Complex Carbohydrates

The term "complex carbohydrates" is often tossed around by nutritionists, diet gurus and other healthy eating experts. The basis of the term is the chemical structure of these nutrients, and how we differentiate one type of carb from another.

Here is a short primer on what this concept actually means to you and your desire for a healthy diet.

Categorizing carbs

Carbohydrates are organic compounds that can be divided into three groups—starches, sugars, and fiber.

Another way of saying this is that we have complex carbohydrates and simple carbohydrates. Simple carbs can be monosaccharides (“one sugar”) or, when they are composed of two monosaccharides, they are called disaccharides (“two sugars”).

Complex carbs are polysaccharides (“many sugars”) and are composed of long chains of monosaccharides, that can either be straight or branched. They are called complex carbohydrates, because of their more complex chemical structure compared to simple carbs.

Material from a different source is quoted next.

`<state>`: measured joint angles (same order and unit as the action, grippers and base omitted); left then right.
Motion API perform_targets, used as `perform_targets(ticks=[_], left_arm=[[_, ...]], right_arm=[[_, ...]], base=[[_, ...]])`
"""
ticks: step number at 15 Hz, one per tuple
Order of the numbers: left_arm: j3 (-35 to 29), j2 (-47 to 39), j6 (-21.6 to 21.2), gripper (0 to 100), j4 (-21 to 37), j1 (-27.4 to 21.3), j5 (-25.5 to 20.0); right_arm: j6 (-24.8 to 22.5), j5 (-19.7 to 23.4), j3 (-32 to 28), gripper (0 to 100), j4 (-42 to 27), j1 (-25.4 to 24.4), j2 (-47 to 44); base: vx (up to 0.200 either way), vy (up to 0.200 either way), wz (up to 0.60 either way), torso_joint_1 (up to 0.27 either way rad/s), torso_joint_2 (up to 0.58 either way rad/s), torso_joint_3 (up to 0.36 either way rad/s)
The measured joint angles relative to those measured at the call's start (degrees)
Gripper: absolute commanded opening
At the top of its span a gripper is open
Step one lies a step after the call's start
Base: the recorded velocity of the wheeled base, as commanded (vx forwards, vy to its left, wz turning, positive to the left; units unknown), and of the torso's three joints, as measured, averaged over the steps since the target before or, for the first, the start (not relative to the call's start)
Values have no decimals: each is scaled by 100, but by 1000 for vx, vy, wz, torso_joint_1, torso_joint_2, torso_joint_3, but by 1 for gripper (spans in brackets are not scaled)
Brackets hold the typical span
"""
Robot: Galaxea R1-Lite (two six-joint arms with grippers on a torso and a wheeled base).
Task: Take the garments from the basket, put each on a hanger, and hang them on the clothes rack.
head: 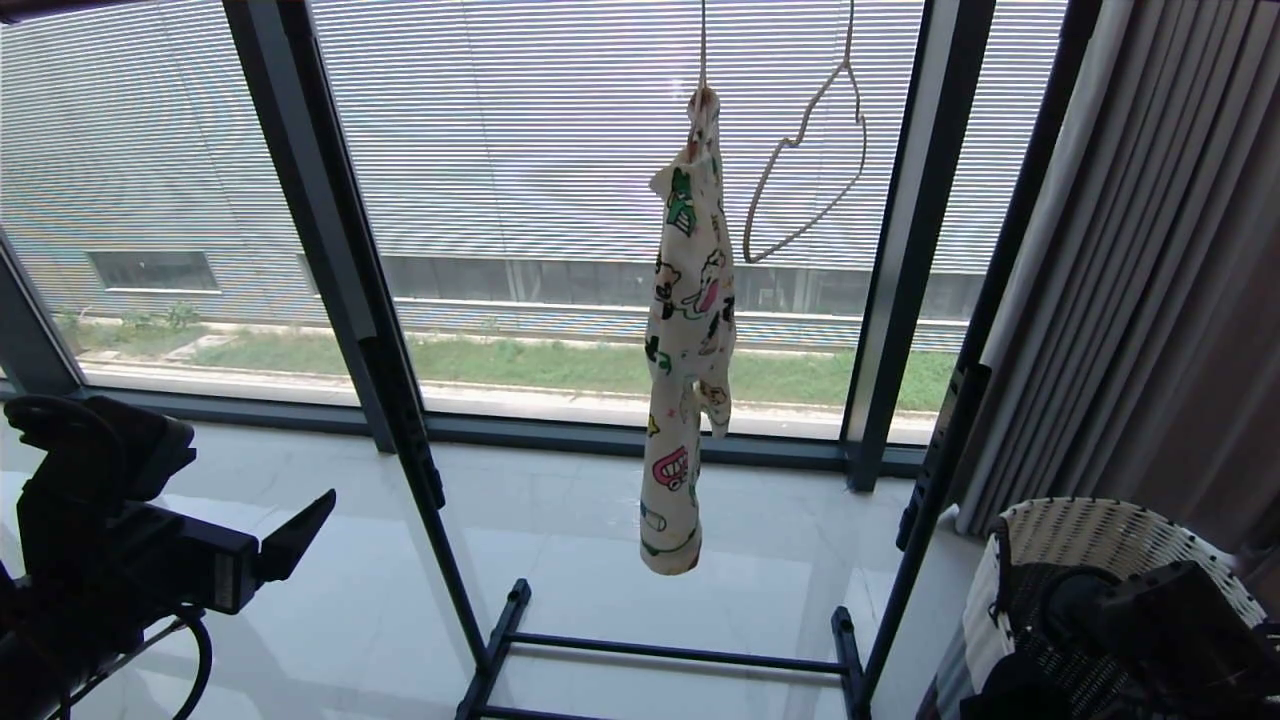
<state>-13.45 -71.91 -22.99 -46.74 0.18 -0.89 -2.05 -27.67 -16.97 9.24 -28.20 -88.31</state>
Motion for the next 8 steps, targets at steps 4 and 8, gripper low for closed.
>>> perform_targets(ticks=[4,8], left_arm=[[37,59,-2,100,2,-18,0],[129,168,-2,100,5,-18,0]], right_arm=[[-165,-5,13,100,980,362,-990],[-490,-10,20,100,1916,920,-1808]], base=[[0,0,0,0,0,0],[0,0,0,0,0,0]])
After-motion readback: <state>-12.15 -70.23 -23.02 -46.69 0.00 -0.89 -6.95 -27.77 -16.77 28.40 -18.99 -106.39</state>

Starches and Fibers are not simple

Now you know that complex carbs are starches and fibers. Starches are stored by the plants that we eat, and so, come almost exclusively from plant foods. Fibers make up the structures of plants and also come mostly from vegetable sources. 

Fiber appears in your diet in two forms, "soluble fiber" and "insoluble fiber." Both types of fiber are essential to a healthy eating lifestyle. 

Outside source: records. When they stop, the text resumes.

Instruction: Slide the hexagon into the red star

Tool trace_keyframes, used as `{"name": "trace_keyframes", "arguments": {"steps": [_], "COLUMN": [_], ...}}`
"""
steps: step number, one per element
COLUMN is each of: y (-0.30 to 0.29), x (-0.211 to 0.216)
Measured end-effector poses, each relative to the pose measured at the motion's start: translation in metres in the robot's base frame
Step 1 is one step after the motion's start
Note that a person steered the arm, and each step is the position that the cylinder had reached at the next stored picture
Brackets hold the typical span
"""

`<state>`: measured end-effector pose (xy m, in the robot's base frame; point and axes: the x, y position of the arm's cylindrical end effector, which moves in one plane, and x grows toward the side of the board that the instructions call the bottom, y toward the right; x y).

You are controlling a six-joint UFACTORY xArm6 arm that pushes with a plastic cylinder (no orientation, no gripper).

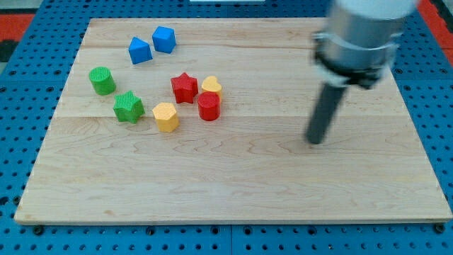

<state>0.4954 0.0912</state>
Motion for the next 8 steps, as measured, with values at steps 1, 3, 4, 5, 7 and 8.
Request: {"name": "trace_keyframes", "arguments": {"steps": [1,3,4,5,7,8], "y": [-0.105,-0.165,-0.165,-0.165,-0.174,-0.191], "x": [0.002,0.002,0.002,0.002,0.003,0.006]}}
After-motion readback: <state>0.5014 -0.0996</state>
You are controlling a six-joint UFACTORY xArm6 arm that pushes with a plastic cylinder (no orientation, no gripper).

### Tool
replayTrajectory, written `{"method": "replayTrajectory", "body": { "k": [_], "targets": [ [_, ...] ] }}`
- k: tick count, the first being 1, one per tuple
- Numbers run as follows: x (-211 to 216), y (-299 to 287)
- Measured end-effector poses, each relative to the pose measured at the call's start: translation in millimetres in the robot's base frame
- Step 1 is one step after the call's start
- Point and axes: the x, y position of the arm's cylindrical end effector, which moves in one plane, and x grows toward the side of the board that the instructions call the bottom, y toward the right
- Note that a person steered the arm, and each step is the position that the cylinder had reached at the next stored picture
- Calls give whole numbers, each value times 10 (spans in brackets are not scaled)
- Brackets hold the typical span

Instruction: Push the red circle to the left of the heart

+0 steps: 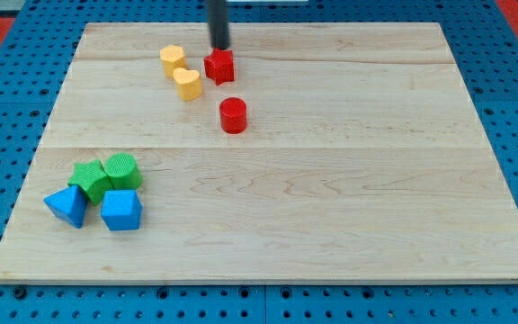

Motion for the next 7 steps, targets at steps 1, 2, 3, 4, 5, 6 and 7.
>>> {"method": "replayTrajectory", "body": {
  "k": [1, 2, 3, 4, 5, 6, 7],
  "targets": [
    [367, 922],
    [1059, 977],
    [1369, 495],
    [1718, -17],
    [1563, -755],
    [1735, -842],
    [1733, -626]
  ]
}}
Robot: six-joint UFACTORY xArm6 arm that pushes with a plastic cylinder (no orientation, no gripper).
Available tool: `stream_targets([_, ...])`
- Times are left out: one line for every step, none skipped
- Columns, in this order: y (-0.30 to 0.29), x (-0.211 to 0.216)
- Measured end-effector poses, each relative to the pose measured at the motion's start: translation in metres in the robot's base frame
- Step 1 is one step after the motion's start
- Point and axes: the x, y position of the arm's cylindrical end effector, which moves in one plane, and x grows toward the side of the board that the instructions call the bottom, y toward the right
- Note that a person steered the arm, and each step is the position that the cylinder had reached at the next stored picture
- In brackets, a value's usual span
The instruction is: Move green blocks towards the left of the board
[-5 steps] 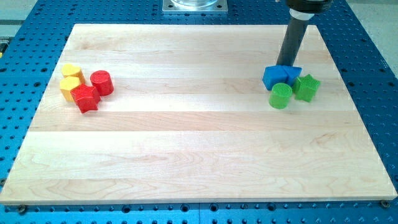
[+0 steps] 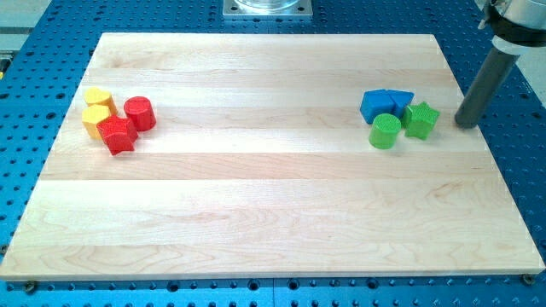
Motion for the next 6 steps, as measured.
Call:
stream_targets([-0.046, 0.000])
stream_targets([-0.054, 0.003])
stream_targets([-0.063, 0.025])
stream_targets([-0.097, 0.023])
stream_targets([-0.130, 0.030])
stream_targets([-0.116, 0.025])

Click here for more information about fiber.

Glycemic Index

There is another issue with regard to carbohydrates that has become popular in recent years. This is something called the Glycemic Index. This is a way of measuring how fast the sugar from carbohydrates gets into your bloodstream, another way of saying whether or not they are complex carbohydrates.

This may be important in weight loss and control of diabetes, because of its affect on insulin, the hormone produced by your pancreas that allows the glucose to enter the cells and provide energy. I mention this here, because,generally the more complex the carb, the more slowly it is broken down to become glucose in your blood.

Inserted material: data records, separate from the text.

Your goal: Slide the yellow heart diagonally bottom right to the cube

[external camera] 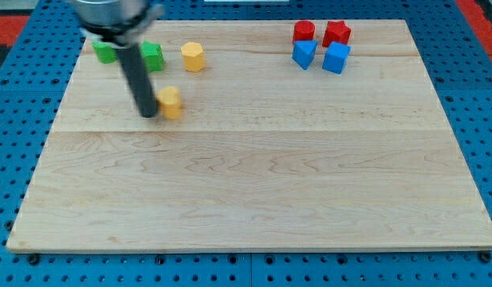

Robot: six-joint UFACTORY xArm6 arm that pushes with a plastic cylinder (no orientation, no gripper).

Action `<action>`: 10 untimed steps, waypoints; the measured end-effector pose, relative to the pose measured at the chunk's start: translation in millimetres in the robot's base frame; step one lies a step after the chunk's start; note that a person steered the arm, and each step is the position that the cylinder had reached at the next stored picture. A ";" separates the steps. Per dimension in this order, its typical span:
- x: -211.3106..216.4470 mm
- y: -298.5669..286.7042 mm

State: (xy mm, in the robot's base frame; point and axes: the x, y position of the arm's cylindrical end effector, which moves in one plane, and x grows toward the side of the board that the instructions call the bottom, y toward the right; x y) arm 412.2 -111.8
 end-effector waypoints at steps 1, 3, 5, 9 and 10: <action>-4.3 57.7; -51.3 32.9; -2.0 197.1; 42.2 246.3; 37.4 255.3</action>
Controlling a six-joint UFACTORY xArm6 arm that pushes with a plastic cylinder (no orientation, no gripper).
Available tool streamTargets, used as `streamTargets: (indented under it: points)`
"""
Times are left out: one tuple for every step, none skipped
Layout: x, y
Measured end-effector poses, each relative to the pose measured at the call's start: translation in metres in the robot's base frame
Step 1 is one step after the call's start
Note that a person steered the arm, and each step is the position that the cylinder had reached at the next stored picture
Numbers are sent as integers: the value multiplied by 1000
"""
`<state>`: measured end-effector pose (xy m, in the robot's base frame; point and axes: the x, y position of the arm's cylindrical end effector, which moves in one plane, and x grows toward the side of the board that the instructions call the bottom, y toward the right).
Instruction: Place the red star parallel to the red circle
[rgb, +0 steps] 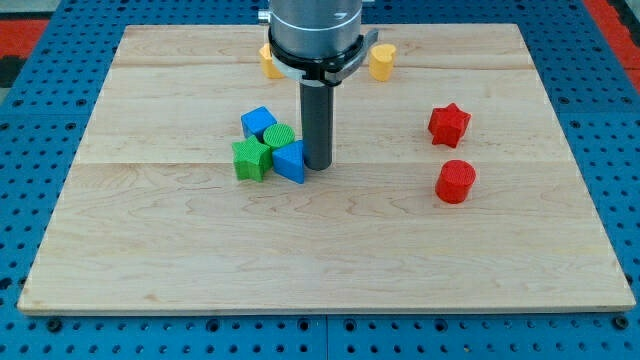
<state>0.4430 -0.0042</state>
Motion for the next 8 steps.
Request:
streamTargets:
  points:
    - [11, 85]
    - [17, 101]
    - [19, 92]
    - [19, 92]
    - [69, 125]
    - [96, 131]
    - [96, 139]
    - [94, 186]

It is for this reason that in a healthy eating lifestyle, we are encouraged to include more complex carbohydrates in our diet and fewer of the simpler carbohydrates.

Click on this link for more information on the Glycemic Index.

Fun Fact: Your body converts polysaccharides to glucose through the process of digestion. If you hold a piece of bread or cracker on your tongue, it will start to taste sweet as the saliva in your mouth begins to breakdown the starch (more complex carb) and make it into sugar (simple carb).

Complex Carbohydrates and your diet

Because carbs have gotten such a bad reputation in recent years, you may not understand that many carbohydrate foods are actually good for you. More than that, you need carbohydrate foods in order to have energy and to get all of the vitamins, minerals and fiber that your body needs to be healthy and feel good. You will also find that most of the protective substances—the phyto-nutrients—are found in carbohydrate foods.

In addition, if your diet is out of balance with too much protein and fat, and not enough carbs, you may have symptoms such as a headache, bad breath, and even muscle weakness, lack of energy and mental confusion.

While it is a good idea to avoid the empty calories of simple carbs such as table sugar and white flour, and it certainly doesn’t hurt to be aware of how even nutritious foods can affect your insulin levels, there are a lot of excellent carbohydrate foods—even high glycemic ones—for you to choose from.

In fact, many nutritionists suggest that you maintain a 40%-30%-30% balance of carbohydrates, protein and fats respectively. Rather than avoiding carbs, just be sure that you are more often choosing the more complex carbs—fruits, vegetables, legumes and whole grains—and limiting your intake of sugar and white flour products.

Helpful hint:  And here’s a tip. If you eat the nutritious but higher glycemic carbs with a bit of fat and protein, they will digest more slowly and not affect your insulin levels as drastically. For instance, if you eat fruit with cheese or nuts as a snack, you will get the benefit of the fruit without drastically affecting your insulin levels. (Of course, the fiber in the fruit when eaten whole will help regulate blood sugar, too!)